---- GIVEN RECORDS

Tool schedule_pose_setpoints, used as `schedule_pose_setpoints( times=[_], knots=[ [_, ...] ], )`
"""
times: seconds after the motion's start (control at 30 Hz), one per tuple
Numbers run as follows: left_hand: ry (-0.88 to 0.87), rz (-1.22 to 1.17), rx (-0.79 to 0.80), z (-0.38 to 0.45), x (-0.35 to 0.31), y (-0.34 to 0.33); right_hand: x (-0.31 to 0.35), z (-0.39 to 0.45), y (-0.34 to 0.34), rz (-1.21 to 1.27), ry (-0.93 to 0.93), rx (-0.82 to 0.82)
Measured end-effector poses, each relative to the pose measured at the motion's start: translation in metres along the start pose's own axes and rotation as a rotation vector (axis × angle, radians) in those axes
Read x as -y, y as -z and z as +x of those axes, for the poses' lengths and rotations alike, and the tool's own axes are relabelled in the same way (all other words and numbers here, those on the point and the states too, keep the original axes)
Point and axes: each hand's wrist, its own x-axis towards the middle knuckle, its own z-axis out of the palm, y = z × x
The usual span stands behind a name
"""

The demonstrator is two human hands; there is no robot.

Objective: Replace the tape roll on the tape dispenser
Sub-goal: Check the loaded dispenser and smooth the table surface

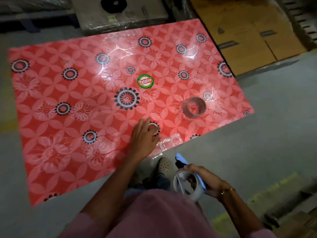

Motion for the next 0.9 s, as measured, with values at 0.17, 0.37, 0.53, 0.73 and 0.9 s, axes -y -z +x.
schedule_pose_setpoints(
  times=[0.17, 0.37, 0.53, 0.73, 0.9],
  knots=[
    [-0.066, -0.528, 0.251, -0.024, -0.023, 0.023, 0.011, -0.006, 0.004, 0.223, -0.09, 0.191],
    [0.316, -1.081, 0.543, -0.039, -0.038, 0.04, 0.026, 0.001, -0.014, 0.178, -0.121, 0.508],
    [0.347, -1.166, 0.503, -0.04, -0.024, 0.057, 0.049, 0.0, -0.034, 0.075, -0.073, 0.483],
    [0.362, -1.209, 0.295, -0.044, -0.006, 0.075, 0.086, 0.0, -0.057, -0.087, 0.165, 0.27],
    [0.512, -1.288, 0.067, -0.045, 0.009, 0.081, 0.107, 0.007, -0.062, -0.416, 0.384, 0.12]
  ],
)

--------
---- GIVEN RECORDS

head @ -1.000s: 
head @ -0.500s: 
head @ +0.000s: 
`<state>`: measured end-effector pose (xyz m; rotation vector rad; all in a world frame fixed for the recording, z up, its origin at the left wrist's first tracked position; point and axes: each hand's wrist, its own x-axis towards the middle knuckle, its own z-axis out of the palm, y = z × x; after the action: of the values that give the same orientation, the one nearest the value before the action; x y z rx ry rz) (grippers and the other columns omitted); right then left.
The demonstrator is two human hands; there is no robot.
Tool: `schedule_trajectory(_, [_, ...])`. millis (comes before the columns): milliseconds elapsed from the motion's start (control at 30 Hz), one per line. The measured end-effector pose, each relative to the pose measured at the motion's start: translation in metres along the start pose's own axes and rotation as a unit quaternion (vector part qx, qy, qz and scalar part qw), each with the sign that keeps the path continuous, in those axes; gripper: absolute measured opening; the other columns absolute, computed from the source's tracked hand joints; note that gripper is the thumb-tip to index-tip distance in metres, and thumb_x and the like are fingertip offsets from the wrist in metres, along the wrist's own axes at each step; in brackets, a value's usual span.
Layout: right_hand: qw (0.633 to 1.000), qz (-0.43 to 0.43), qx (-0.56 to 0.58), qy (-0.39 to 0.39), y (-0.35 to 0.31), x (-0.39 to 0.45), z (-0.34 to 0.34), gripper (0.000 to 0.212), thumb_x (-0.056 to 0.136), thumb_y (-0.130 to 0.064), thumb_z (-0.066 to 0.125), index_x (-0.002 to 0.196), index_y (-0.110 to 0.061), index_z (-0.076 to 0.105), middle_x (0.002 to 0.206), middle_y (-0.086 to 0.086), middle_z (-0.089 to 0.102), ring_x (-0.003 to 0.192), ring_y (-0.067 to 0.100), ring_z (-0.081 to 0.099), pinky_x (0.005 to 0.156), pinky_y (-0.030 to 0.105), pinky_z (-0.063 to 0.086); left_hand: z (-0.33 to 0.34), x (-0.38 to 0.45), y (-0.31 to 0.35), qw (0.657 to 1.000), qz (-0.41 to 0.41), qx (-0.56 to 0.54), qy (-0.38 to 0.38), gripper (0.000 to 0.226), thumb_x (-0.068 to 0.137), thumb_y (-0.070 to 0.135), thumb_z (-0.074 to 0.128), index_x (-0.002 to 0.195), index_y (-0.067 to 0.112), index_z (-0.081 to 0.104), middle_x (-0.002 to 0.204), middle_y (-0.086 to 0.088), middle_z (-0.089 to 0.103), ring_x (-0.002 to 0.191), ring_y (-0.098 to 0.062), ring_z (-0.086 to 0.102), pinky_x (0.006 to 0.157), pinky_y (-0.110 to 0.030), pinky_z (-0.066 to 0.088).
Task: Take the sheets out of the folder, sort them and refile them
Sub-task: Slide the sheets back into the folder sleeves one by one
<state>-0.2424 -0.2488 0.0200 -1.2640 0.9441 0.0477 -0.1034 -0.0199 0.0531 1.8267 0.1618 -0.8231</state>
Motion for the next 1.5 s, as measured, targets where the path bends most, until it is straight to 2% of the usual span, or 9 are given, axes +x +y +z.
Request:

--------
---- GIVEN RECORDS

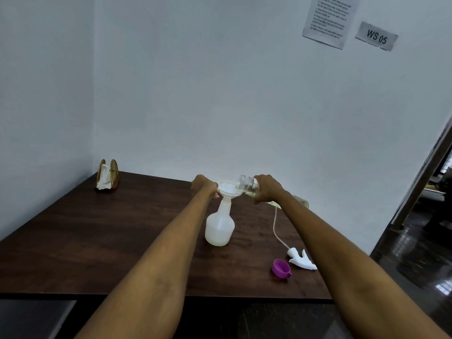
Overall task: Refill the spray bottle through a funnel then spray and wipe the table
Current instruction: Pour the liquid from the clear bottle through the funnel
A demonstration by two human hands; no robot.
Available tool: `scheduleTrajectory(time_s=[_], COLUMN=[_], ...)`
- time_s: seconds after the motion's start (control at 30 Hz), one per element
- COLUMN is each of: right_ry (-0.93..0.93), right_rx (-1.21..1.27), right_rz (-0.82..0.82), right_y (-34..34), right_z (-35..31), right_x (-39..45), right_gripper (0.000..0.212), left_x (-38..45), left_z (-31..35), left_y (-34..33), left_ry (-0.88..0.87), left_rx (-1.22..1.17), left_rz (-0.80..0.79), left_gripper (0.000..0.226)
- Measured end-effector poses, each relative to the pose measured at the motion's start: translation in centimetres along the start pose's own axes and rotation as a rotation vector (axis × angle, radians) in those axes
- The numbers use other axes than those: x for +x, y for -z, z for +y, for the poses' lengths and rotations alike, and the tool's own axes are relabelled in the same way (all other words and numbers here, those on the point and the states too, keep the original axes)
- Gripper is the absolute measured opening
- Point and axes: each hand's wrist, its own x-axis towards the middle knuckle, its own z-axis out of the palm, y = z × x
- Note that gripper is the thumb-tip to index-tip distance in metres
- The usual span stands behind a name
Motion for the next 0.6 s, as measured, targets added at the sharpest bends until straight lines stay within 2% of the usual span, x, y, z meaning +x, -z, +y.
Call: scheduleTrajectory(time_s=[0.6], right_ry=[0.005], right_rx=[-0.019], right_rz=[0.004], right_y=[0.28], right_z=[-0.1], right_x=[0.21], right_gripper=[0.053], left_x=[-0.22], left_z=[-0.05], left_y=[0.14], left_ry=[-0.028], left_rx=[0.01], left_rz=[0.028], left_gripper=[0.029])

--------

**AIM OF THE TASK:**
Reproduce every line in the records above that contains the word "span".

**EXERCISE OUTPUT:**
The usual span stands behind a name
Tool: `schedule_trajectory(_, [_, ...])`. millis (comes before the columns): milliseconds elapsed from the motion's start (control at 30 Hz), one per line. The measured end-effector pose, each relative to the pose measured at the motion's start: translation in metres along the start pose's own axes and rotation as a unit quaternion (vector part qx, qy, qz and scalar part qw), each with the sign that keeps the path continuous, in those axes; gripper: absolute measured opening; the other columns absolute, computed from the source's tracked hand joints; note that gripper is the thumb-tip to index-tip distance in metres, and thumb_x and the like are fingertip offsets from the wrist in metres, along the wrist's own axes at each step; in brackets, a value's usual span.
Motion for the next 1.5 s, as measured, targets where the path bends most, until it is straight to 2% of the usual span, or 9 are given, axes +x +y +z.
- The usual span stands behind a name
Motion for the next 0.6 s, as measured, targets added at the sharpest bends until straight lines stay within 2% of the usual span, x, y, z meaning +x, -z, +y.

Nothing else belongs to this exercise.